Repeat exactly the lines below that lie between the line with "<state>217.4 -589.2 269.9" and the line with "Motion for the", counting both of those lines as part of the answer.
START DATA PROVIDED
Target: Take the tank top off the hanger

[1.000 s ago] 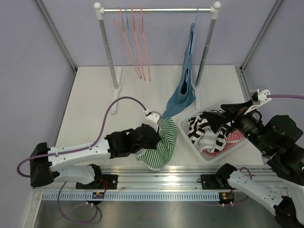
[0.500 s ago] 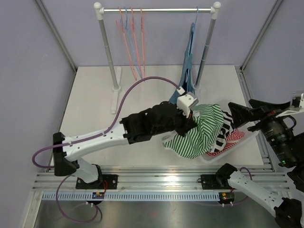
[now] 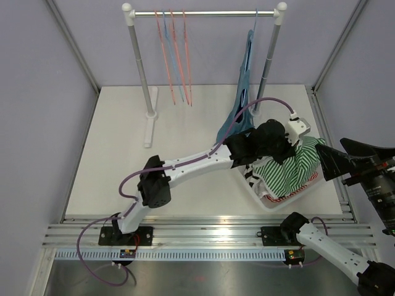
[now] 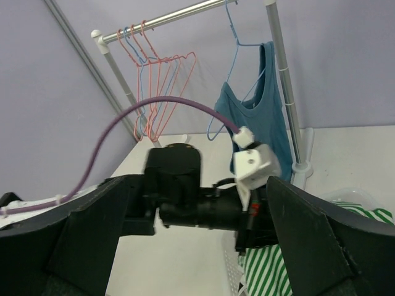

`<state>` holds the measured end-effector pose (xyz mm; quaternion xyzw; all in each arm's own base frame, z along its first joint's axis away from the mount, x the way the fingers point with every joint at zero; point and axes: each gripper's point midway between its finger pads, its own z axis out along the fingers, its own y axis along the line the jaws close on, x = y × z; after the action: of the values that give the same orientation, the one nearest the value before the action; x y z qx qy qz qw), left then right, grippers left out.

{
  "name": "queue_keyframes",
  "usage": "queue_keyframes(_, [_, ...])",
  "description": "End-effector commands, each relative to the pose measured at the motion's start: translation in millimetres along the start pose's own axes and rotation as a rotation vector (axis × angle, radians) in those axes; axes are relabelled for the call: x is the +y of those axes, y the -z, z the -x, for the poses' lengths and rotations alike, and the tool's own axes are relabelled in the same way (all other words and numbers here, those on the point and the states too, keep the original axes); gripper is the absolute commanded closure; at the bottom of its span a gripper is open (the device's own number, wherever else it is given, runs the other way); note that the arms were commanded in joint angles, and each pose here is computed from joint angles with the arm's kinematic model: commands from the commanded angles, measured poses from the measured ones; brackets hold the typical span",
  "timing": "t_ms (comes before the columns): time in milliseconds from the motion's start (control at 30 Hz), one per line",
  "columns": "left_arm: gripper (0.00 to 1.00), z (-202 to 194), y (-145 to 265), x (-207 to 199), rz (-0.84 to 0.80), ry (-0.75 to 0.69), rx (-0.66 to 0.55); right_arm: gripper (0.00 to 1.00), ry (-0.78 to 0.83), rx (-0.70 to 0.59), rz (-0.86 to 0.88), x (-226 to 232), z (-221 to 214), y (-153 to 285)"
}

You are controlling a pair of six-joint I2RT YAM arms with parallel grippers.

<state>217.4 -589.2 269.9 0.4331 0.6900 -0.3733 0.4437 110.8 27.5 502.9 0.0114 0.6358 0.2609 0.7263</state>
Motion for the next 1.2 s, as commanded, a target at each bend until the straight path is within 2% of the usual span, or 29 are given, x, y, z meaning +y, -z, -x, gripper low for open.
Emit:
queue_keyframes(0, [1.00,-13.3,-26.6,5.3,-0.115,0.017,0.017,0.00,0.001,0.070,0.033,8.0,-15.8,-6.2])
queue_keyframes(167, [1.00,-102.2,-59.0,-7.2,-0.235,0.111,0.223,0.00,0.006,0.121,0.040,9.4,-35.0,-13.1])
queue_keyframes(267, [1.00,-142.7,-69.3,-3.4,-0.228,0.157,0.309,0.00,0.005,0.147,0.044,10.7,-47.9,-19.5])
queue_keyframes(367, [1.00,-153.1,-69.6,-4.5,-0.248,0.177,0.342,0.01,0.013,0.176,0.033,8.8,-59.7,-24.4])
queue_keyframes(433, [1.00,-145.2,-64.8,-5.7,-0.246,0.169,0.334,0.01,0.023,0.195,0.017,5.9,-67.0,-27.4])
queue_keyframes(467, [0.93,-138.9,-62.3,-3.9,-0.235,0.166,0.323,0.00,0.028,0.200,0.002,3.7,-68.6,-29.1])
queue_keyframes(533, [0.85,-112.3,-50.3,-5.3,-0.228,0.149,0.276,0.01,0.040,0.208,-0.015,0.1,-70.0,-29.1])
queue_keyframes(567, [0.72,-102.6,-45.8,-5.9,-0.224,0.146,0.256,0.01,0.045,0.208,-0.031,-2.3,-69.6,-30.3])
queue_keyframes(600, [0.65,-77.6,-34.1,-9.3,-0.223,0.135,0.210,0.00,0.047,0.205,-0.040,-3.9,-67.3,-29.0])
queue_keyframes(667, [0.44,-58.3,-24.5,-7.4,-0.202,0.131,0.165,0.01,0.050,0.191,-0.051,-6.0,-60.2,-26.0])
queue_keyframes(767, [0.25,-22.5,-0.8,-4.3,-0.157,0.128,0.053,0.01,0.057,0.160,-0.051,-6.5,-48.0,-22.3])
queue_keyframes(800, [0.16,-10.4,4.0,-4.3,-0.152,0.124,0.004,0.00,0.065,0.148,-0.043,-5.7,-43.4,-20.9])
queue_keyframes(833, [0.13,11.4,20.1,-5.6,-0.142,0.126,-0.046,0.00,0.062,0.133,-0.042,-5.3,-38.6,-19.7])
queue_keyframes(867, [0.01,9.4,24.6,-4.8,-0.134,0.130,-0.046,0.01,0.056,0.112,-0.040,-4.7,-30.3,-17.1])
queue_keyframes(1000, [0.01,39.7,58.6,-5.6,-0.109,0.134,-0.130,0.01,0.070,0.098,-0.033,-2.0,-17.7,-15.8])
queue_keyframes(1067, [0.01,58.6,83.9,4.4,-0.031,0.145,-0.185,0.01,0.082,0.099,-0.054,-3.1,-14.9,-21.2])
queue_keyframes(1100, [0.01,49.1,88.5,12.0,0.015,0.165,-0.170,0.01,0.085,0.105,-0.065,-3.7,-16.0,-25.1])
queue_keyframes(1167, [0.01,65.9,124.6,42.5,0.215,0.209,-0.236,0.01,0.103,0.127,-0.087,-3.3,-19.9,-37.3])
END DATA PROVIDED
EXERCISE ANSWER >>
<state>217.4 -589.2 269.9 0.4331 0.6900 -0.3733 0.4437 110.8 27.5 502.9 0.0114 0.6358 0.2609 0.7263</state>
Motion for the next 1.2 s, as commanded, a target at each bend until the straight path is within 2% of the usual span, or 29 are given, x, y, z meaning +y, -z, -x, gripper low for open.

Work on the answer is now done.